Psychiatric care that patients depend on, such as group therapy, art therapy and music therapy, was “curtailed or suspended” while patients were “confined to their units,” according to the complaint.
These conditions, according to the complaint, exposed “these vulnerable patients to irreparable harmful physical, emotional, and mental health consequences.”
Barbara Bazron, director of the city’s Department of Behavioral Health, said at the time that it cost more than $1 million to buy portable showers, toilets and hot meals and asserted that “there was no break in the continuity of care.”
“The staff did, I thought, an outstanding job of managing the situation, and patient care continued throughout this process,” Bazron said in 2019.
The patients also alleged in an amended complaint that the District failed to follow Centers for Disease Control and Prevention guidelines for infection control during the onset of the pandemic, leading to deadly consequences. According to the amended complaint, this included failing to: provide space for social distancing; test symptomatic patients at all or in a timely manner; or quarantine those who tested positive for the coronavirus.

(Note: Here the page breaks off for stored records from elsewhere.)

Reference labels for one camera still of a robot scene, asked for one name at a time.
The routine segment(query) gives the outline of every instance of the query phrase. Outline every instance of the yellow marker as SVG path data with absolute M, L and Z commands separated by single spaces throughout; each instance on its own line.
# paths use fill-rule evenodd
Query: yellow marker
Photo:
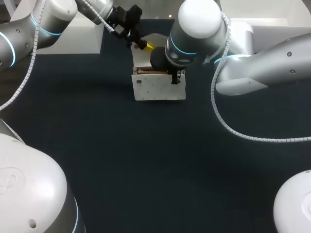
M 152 52 L 152 50 L 154 50 L 154 47 L 149 43 L 147 43 L 147 46 L 143 49 L 145 52 Z

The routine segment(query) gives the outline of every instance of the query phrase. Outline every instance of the dark fabric mat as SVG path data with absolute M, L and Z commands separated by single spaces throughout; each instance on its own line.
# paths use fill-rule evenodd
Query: dark fabric mat
M 144 20 L 144 34 L 172 21 Z M 136 102 L 132 57 L 105 33 L 99 55 L 41 55 L 5 120 L 63 168 L 88 233 L 275 233 L 273 203 L 311 168 L 311 143 L 227 132 L 210 103 L 213 67 L 186 70 L 187 100 Z M 311 135 L 311 85 L 217 95 L 229 125 L 254 136 Z

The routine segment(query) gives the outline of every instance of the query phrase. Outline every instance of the cable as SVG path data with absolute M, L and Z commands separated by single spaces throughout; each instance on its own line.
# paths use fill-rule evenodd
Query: cable
M 41 19 L 42 19 L 42 15 L 43 15 L 43 11 L 44 11 L 44 7 L 46 4 L 47 0 L 43 0 L 42 1 L 42 8 L 40 10 L 40 14 L 38 17 L 38 21 L 37 21 L 37 25 L 35 27 L 35 39 L 34 39 L 34 48 L 33 48 L 33 54 L 31 56 L 31 61 L 28 67 L 28 71 L 27 74 L 23 80 L 23 82 L 21 83 L 21 85 L 19 86 L 19 88 L 16 90 L 16 92 L 13 94 L 13 96 L 6 102 L 4 103 L 1 107 L 0 107 L 0 111 L 2 111 L 3 109 L 5 109 L 7 106 L 9 106 L 21 93 L 21 91 L 23 90 L 24 86 L 26 85 L 31 72 L 33 70 L 34 67 L 34 63 L 35 63 L 35 57 L 37 54 L 37 45 L 38 45 L 38 39 L 39 39 L 39 30 L 40 30 L 40 24 L 41 24 Z
M 81 0 L 98 18 L 99 20 L 104 24 L 104 26 L 108 29 L 110 33 L 114 32 L 115 30 L 100 16 L 100 14 L 95 11 L 95 9 L 86 1 Z
M 224 13 L 222 13 L 222 17 L 223 20 L 227 26 L 227 30 L 231 31 L 230 28 L 230 22 L 229 19 L 225 16 Z M 215 101 L 215 86 L 216 86 L 216 81 L 218 78 L 218 75 L 223 67 L 223 65 L 225 64 L 226 61 L 226 57 L 228 55 L 229 52 L 229 48 L 230 48 L 230 43 L 231 43 L 231 32 L 229 33 L 229 37 L 226 41 L 226 45 L 225 45 L 225 50 L 224 53 L 221 57 L 220 63 L 215 71 L 214 77 L 212 79 L 212 84 L 210 87 L 210 98 L 212 101 L 212 106 L 214 109 L 214 112 L 216 114 L 216 117 L 218 118 L 218 120 L 220 121 L 220 123 L 232 134 L 234 134 L 235 136 L 250 140 L 250 141 L 256 141 L 256 142 L 270 142 L 270 143 L 291 143 L 291 142 L 307 142 L 307 141 L 311 141 L 311 137 L 298 137 L 298 138 L 283 138 L 283 139 L 277 139 L 277 138 L 262 138 L 262 137 L 253 137 L 253 136 L 248 136 L 245 134 L 242 134 L 234 129 L 232 129 L 225 121 L 224 119 L 221 117 L 217 105 L 216 105 L 216 101 Z

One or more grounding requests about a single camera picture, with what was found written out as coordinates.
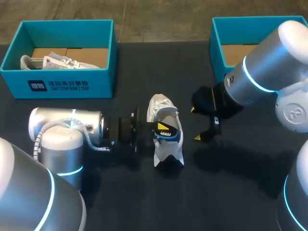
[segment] shoe tongue
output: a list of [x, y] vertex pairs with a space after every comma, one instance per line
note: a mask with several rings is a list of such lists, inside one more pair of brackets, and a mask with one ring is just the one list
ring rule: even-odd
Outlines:
[[157, 111], [159, 112], [177, 112], [178, 109], [174, 106], [161, 106], [161, 108]]

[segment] shoe insole
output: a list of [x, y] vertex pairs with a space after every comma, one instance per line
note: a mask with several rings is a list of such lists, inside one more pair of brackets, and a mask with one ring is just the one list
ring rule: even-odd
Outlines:
[[176, 128], [177, 130], [179, 130], [179, 125], [177, 123], [177, 119], [171, 115], [169, 115], [169, 113], [167, 112], [160, 112], [157, 114], [157, 119], [158, 121], [161, 121], [165, 124], [168, 124], [174, 128]]

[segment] metal cylinder
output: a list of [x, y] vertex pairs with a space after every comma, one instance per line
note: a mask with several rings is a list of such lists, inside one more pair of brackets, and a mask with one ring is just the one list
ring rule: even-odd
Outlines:
[[55, 126], [42, 136], [39, 161], [80, 190], [82, 151], [83, 137], [79, 131]]
[[[63, 108], [42, 108], [38, 107], [32, 110], [29, 118], [29, 135], [32, 141], [35, 141], [41, 128], [48, 122], [64, 118], [75, 118], [80, 120], [89, 132], [91, 142], [94, 145], [100, 145], [103, 140], [104, 117], [101, 112], [85, 111], [78, 109]], [[73, 122], [68, 122], [71, 128], [80, 129]]]
[[278, 199], [277, 221], [281, 231], [308, 230], [308, 142], [285, 180]]
[[308, 77], [308, 51], [298, 49], [307, 41], [306, 30], [295, 21], [281, 24], [226, 75], [227, 93], [238, 104], [248, 106], [264, 94]]
[[0, 185], [0, 230], [84, 230], [86, 207], [80, 193], [1, 138]]

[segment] box logo
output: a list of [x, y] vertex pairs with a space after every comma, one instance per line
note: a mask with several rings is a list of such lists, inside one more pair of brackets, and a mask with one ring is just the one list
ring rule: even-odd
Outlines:
[[28, 84], [32, 91], [47, 91], [43, 80], [28, 80]]

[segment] glowing blue light ring
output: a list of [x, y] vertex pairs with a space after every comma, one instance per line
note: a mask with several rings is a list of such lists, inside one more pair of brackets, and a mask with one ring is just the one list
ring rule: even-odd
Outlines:
[[245, 71], [245, 74], [247, 75], [247, 77], [249, 78], [249, 80], [257, 87], [259, 88], [260, 90], [262, 91], [265, 91], [265, 92], [269, 92], [269, 93], [273, 93], [273, 92], [276, 92], [275, 90], [268, 90], [262, 86], [260, 86], [257, 82], [254, 81], [254, 79], [250, 76], [250, 74], [248, 73], [247, 71], [247, 68], [246, 68], [246, 56], [245, 58], [243, 59], [243, 69]]
[[53, 199], [54, 199], [54, 191], [55, 191], [55, 190], [54, 190], [54, 189], [55, 189], [55, 186], [54, 186], [54, 178], [53, 178], [52, 173], [49, 171], [48, 168], [47, 168], [47, 171], [48, 171], [48, 173], [49, 173], [50, 180], [51, 180], [51, 194], [50, 194], [50, 199], [49, 199], [49, 202], [48, 202], [47, 209], [46, 209], [46, 211], [45, 211], [45, 213], [44, 213], [44, 216], [43, 216], [42, 220], [40, 220], [38, 226], [35, 228], [34, 231], [39, 231], [39, 230], [43, 227], [43, 225], [44, 225], [44, 223], [45, 223], [45, 221], [46, 221], [46, 219], [47, 219], [47, 217], [48, 217], [48, 215], [49, 215], [49, 213], [50, 213], [51, 206], [52, 206]]
[[71, 176], [71, 175], [74, 175], [74, 174], [80, 172], [80, 171], [82, 170], [82, 168], [83, 168], [83, 166], [81, 166], [80, 169], [77, 169], [77, 170], [74, 171], [74, 172], [58, 173], [58, 176], [60, 176], [60, 177], [63, 177], [63, 176]]
[[[76, 112], [76, 109], [73, 109], [72, 110], [72, 118], [75, 118], [75, 112]], [[73, 120], [71, 120], [71, 128], [72, 128], [73, 125], [74, 125], [74, 122], [73, 122]]]
[[289, 213], [291, 214], [291, 217], [293, 218], [293, 220], [298, 224], [298, 226], [303, 230], [303, 231], [307, 231], [298, 221], [297, 219], [294, 217], [293, 213], [291, 212], [291, 209], [288, 205], [288, 202], [287, 202], [287, 198], [286, 198], [286, 195], [285, 195], [285, 186], [287, 184], [287, 179], [288, 179], [288, 176], [287, 178], [285, 179], [285, 182], [284, 182], [284, 187], [283, 187], [283, 194], [284, 194], [284, 201], [285, 201], [285, 204], [287, 205], [287, 208], [289, 210]]

More than 187 patients were infected with the coronavirus, and 14 patients died from March to May 2020, according to a news release about the settlement from the Washington Lawyers’ Committee for Civil Rights and Urban Affairs.
Banner said it is especially important to make sure there are plans and processes in place to ensure these patients can receive the care and treatment they depend on the District to provide. The compounding crises of the water contamination and the coronavirus pandemic, she said, left patients especially vulnerable.
“It took a long time for the hospital to figure out how to get people the treatment that they needed, and the treatment that they’re at Elizabeths for,” Banner said. “At the very basic level, we want to make sure that there is a strong system in place so that when a crisis hits, they are not scrambling, that there are there are methods of ensuring that plaintiffs and patients at the hospital get the basic care that they need.”